Multi-Platform Frontend Architecture and Code Reuse Practices at Ctrip Play Team

Author Introduction

Neo, a front‑end engineer at Ctrip, is responsible for the Play team’s front‑end architecture.

1. Introduction

The article shares the Play team’s practical experience of code reuse across multiple platforms, aiming to provide ideas for developers facing similar challenges.

1.1 Background

Before the multi‑platform effort, the Play front‑end suffered from a fragmented and outdated tech stack, inconsistent across business lines (e.g., .NET, iMVC, Next.js, jQuery). The company’s push toward React made the legacy stacks a maintenance burden. Additionally, product requirements demanded simultaneous delivery for PC, H5, Hybrid, and RN, which would have required changes in six separate repositories. Release processes were manual, and monitoring was insufficient.

1.2 Measures

The team upgraded the architecture, adopted component‑driven development, and ensured that a single change is visible on all platforms.

2. Architecture Overview

The new architecture splits the codebase into four repository layers:

Base and component libraries (shared services, React component wrappers, AJAX, localization, dialogs, pricing, etc.).

Business component library and SSR repository (business‑specific components and server‑side rendering support).

Engineering repository (tools such as init for dependency installation, watch for hot‑reload, dev for running CRN/H5/online, ares for static asset packaging, precommit for linting, publish for automated Node.js deployment).

Publish repository (contains only configuration files; the code itself remains in the development repo).

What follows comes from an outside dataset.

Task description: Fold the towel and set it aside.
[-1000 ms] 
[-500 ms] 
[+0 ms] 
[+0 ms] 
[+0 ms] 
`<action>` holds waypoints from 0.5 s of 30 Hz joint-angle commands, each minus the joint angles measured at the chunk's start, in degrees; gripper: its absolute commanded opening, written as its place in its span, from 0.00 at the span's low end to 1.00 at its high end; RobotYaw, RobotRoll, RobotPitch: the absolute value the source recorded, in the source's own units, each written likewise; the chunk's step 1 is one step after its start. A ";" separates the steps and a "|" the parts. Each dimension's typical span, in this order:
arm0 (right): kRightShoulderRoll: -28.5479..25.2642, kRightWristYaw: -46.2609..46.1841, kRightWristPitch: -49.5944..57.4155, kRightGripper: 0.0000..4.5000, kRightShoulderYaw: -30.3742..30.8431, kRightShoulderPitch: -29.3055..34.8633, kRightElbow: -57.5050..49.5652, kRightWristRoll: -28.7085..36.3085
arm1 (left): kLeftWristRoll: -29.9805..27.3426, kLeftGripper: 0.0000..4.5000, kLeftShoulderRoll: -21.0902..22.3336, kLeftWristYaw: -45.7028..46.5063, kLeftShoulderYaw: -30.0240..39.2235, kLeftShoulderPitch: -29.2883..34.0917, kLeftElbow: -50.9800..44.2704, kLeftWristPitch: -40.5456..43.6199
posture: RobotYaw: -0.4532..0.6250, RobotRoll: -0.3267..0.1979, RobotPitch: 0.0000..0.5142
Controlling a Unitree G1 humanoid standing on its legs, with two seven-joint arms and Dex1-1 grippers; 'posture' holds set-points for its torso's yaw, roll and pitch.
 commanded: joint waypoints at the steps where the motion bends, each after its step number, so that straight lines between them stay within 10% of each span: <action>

Images illustrate the repository layout and configuration files (e.g., app.config.js , app.js , package.json ).

3. Specific Practices

3.1 Service and API Encapsulation

Third‑party components (multilingual, header/footer, locale) are wrapped in unified APIs; all text is fetched via a translate component to keep business logic consistent.

3.2 Code Responsibility Division

The team follows “convention over configuration” and divides a page into five layers: fetch (network requests), view (platform‑specific UI), format (data transformation), action (non‑UI business logic), and style (styling, automatically injected).

3.3 Dynamic Style Injection

Only a single index.tsx is used; platform‑specific CSS is generated at build time (px → rem conversion for H5, dynamic CSS tree construction for PC/H5).

3.4 Runtime Dependency Injection

For universal code, empty variables are declared and populated at runtime (e.g., a rn‑polyfill.ts file for RN modules). This prevents unwanted code from being bundled during static analysis.

4. Conclusion

After restructuring, developers focus on business components while the shared infrastructure handles multi‑platform concerns. Development time for a single feature across all platforms decreased by nearly 40%, and the framework continues to evolve to further reduce duplicated view and style code.